To appreciate the role of brands as growth drivers and economic development agents, we have to be abreast of the fundamental imperative of the components of a BRAND. Most times, and indeed the most common and only known aspect of a brand is its commercial nature and all of the attendant characteristics; all of which have even gone ahead of our academic, professional, career and vocational engagements, to shape and determine our inter-personal/group relations and interactions for, and on behalf of our positions in representation of BRANDS, either as owner/managers or consumers. Howbeit this orientation and belief has shaped grave monetary decisions and permutations.
So, the traditional belief that a brand is a bundle of specific value offering, with a name, offered at a determined price, emboldens academic and professional posturing, thrusting graded support for entrepreneurial tradition within which sphere the only known and understandable language is money; money encrypted in all forms, in so far as value and profitability is made manifest. Some have stretched the argument for monetary value as the basis for definition of a BRAND to the extent of living the belief in the theatre of war. Philosophical postulations have played up the art of war in situations of brand positioning through the walkway of competitive engagement; more so, as marginal earning over specific time limits are kept in view. So, we hear and live with practices named as annual budgeting, earning reports, market planning, sales anticipation and actualisation, and the attendants.
Kindly considered on the flip side, we hear of consumer behaviour and analysis, competitive information gathering and monitoring, measure of consumer engagement, loyalty and the reasons for recorded variations, etc. So, whereas the involvement of research tools paints the picture of selfless concern for the CONSUMER, the real goal is to feed the channels of wealth creation and growth through investment multiplication. Around such self-centred institutional practice, clouded in the misty haze of ‘public interest’ is built a huge wall of self-preservation for wealth creation. The extent of ‘cruelty’ in this practice depends on the nature and extent of ‘civilisation’ demonstrated from market to market.
BRANDS must make money to survive.
As a mantra, profitability for brands’ survival is a way of life. True, that cannot be questioned; the factors of production keep grossing in costs daily. As resources deplete in size and availability and population rise in the increase astronomically, the demand and therefore the cost of factors of production keeps at its the matching order.  If, and for as long as the costs are constant, the prices must be carefully determined for competitive survival.
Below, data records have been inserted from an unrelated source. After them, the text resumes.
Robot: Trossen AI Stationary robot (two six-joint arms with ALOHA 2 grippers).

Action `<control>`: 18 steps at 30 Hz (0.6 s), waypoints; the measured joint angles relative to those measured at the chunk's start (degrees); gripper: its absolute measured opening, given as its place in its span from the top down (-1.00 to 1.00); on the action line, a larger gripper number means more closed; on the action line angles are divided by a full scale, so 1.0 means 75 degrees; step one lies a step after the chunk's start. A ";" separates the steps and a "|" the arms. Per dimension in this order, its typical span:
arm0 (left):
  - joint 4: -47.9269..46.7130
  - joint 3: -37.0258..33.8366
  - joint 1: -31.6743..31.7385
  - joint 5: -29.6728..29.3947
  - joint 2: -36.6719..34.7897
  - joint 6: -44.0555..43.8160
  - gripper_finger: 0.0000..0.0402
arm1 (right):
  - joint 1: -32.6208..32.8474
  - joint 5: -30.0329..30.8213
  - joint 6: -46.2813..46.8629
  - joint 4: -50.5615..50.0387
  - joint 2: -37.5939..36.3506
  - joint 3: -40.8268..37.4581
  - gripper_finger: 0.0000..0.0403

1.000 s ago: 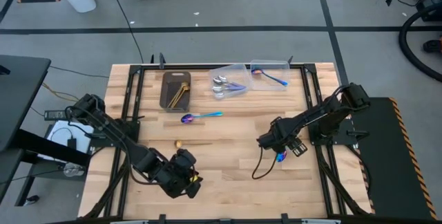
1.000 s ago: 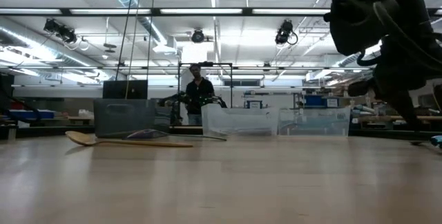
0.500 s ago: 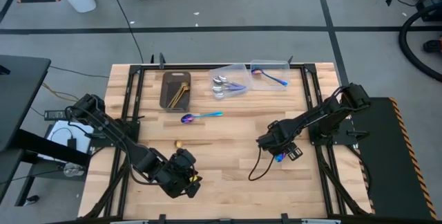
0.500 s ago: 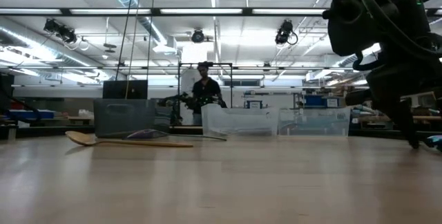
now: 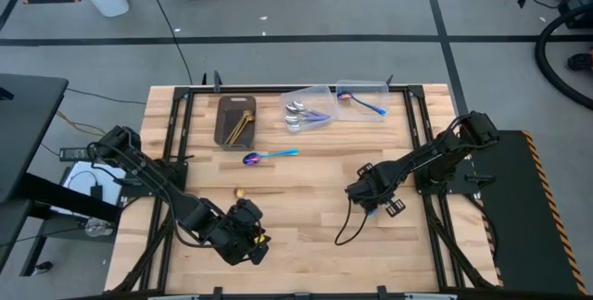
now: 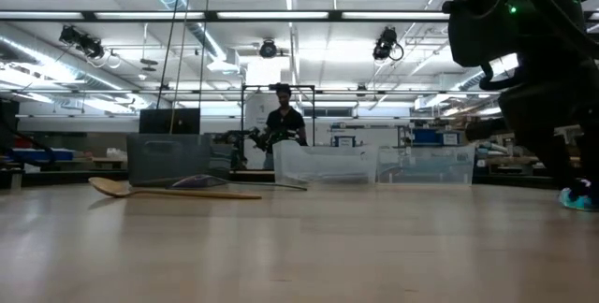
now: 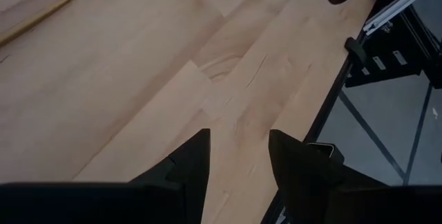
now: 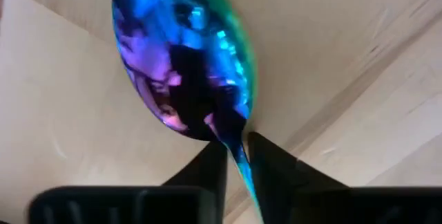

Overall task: Sort silverware by color (type)
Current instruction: Put the blue spoon into the right transparent bin

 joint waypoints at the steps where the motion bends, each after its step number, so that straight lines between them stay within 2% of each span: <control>1: -0.0013 0.0000 0.0000 0.0000 0.0000 0.0000 0.22 | 0.0000 -0.0042 0.0006 0.0009 0.0000 0.0000 0.71; 5: -0.0082 0.0000 0.0000 0.0000 0.0000 -0.0006 0.22 | -0.0001 -0.0169 0.0035 0.0010 0.0003 0.0019 0.91; 10: -0.0077 0.0000 0.0025 -0.0031 0.0000 -0.0445 0.22 | 0.0003 -0.0448 -0.0022 0.0003 0.0028 0.0230 0.92; 18: 0.0091 -0.0003 0.0108 -0.0641 0.0000 -0.0806 0.22 | -0.0338 -0.0876 -0.0058 0.0003 0.0052 0.0705 0.95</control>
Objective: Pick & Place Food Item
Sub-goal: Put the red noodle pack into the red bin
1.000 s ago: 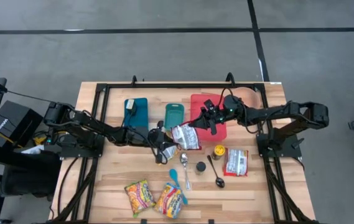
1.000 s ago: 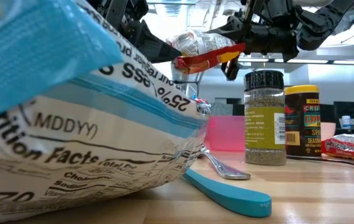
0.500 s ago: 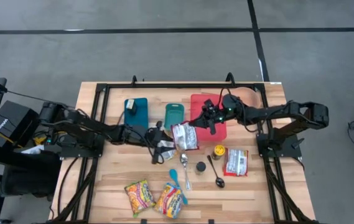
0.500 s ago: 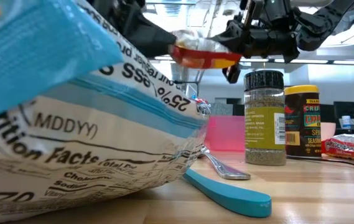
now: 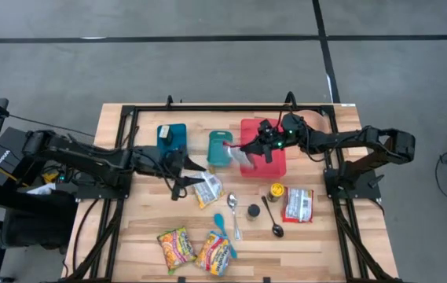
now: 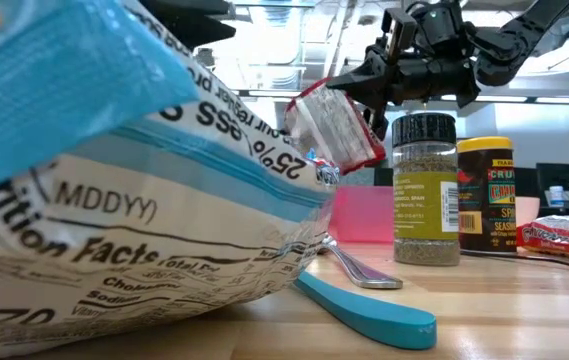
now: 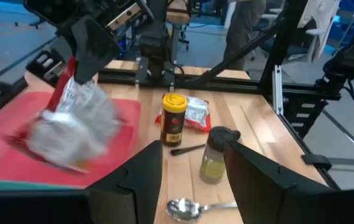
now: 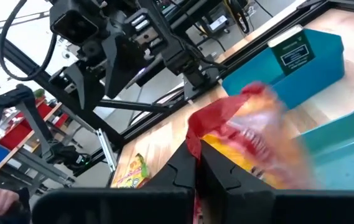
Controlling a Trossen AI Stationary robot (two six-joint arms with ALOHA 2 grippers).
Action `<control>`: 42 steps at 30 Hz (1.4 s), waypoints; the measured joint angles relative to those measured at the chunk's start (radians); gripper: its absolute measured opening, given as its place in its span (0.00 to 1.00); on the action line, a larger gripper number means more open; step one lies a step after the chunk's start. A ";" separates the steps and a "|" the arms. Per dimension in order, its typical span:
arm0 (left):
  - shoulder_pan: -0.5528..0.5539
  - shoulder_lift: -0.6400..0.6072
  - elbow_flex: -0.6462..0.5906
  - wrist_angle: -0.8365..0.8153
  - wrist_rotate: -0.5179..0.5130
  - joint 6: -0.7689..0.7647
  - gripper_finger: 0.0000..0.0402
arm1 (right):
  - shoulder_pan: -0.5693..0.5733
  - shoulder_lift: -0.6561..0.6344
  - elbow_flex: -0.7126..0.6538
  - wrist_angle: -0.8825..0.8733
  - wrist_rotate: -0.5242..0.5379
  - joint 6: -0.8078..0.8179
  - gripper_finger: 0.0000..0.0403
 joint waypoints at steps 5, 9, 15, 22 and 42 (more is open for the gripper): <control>-0.001 -0.042 0.000 -0.056 0.001 -0.029 0.39 | -0.036 -0.031 0.000 -0.044 -0.005 -0.031 0.00; -0.001 -0.038 0.000 -0.072 0.001 -0.034 0.38 | -0.063 -0.092 0.000 -0.144 0.006 -0.075 0.00; -0.001 -0.008 -0.001 -0.066 -0.012 -0.045 0.37 | -0.094 -0.223 0.000 -0.315 0.138 -0.174 0.00; -0.001 0.014 -0.001 -0.075 -0.016 -0.053 0.37 | -0.109 -0.317 0.000 -0.584 0.437 -0.262 0.00; -0.001 0.014 -0.001 -0.056 -0.019 -0.057 0.34 | -0.120 -0.197 0.000 -0.649 0.759 -0.307 0.00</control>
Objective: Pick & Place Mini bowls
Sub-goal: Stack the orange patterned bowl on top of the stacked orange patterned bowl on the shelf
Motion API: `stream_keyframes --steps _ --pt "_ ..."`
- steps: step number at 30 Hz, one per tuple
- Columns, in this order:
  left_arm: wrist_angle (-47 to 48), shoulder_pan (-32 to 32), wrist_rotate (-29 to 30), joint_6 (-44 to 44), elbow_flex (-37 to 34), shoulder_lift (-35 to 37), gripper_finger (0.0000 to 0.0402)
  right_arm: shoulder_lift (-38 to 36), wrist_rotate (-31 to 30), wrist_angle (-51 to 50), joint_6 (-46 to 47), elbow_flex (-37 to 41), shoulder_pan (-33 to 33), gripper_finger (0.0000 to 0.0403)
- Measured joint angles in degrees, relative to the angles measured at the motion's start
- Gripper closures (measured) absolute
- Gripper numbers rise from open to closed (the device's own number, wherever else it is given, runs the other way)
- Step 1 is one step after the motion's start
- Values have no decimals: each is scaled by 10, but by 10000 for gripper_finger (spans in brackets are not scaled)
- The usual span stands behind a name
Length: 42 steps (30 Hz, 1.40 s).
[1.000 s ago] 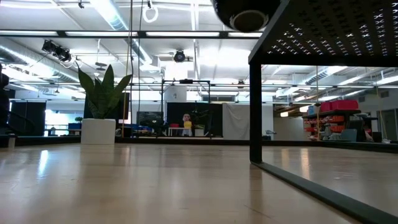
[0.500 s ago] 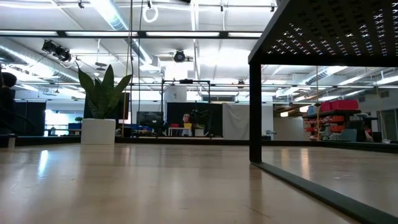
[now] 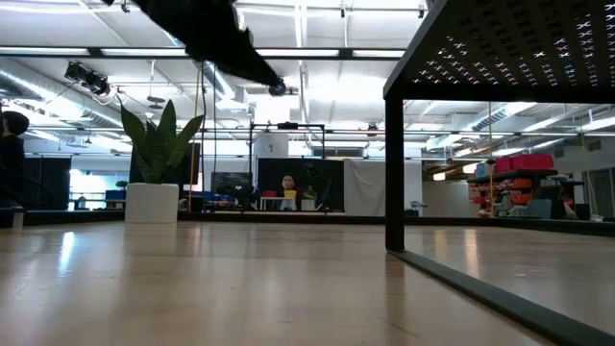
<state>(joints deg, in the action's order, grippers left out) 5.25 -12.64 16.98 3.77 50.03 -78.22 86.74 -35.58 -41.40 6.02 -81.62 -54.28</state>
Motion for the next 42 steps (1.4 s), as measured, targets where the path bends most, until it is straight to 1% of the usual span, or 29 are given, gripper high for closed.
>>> stream_keyframes --steps 4,7,13,16,18,21,24,27,34,42 --pt "-36 4 21 -23 -40 0 234 15 -28 -1 -8 0 0 398" --pt "-78 12 25 -41 -72 0 234 16 -47 -10 -4 0 -2 398" --pt "-228 25 24 -62 -150 -1 234 16 -46 -52 33 0 -2 398" --pt "-304 26 23 -69 -181 -1 234 16 -46 -49 40 0 -2 398" --pt "-343 25 4 -76 -196 -1 234 16 -45 -49 42 0 0 398" --pt "-384 24 -50 -80 -212 -1 234 19 -44 -48 52 0 6 397" --pt "-394 21 -100 -86 -215 -1 234 24 -42 -46 54 0 12 395" --pt "-411 11 -123 -94 -215 -1 234 26 -38 -52 58 0 15 394" --pt "-475 -19 -124 -88 -215 -1 234 28 -28 -51 60 0 21 393" --pt "-479 -22 -121 -86 -215 -1 234 32 -22 -49 62 0 21 392"
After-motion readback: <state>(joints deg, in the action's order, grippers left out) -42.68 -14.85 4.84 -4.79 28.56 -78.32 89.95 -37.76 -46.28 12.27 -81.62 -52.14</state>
So when that brand determines its prices at the different stages of its supply chain (trade/market), it must bear in mind its costs at its own demand side. If for any reason the earning does not cancel out the spend side of the balance sheet and leave a ‘margin’ for sustainability, truly, the consequence would be grave, in the negative…a norm.
However, therein lays the crux of this issue in consideration: WHAT IS A BRAND?
If we confine ourselves to the conventional space, the value offering, named and presented at the market place at a price, is a BRAND. It comes with definite and intangible components, whether in the category of goods or services, which, primarily defines a character, perception, expertise, presence of mind and a postulation on futuristic considerations  such as expectations, want, need and approval. A BRAND, in some cases as is within this sphere of consideration, is anticipatory on its ability to deliver measurable value, good enough to meet some or certain needs for which value in form of money is exchanged. In the commercial world, the value of the offered value is measured by the price at which the target market is ready to pay for it. So, in the competitive world, competition is categorised into leadership, followers, and laggards. If otherwise the offered value fails to deliver at the critical value touch-points, such BRANDS fail, and fallout of reckoning.
The important aspect of the competitive set that interests as we consider THE BRAND, is the extinction of a once market leader. Most times, such occurrence is ascribed to generational shift. So presently, the new and emerging market is that of the millennial(s); a population of young consumers born in the digital age; a set of people who are clinically strange to the value pattern and lifestyle of the older generation; a people ruled by immediacy, disconnected from the tradition of gradual appreciation. Innovative investments are fast bending the rules to be accepted by the millennial markets. So, as it is, with the turn of age, some brands that had excelled before the ‘new age’ market are challenged for adaptability in creativity, styling, value appreciation and new knowledge or are doomed to ‘failure’. The failure we know in this case, is not as a result of incompetence in the old tradition for which they had achieved perfection, but because the values are new and compelling.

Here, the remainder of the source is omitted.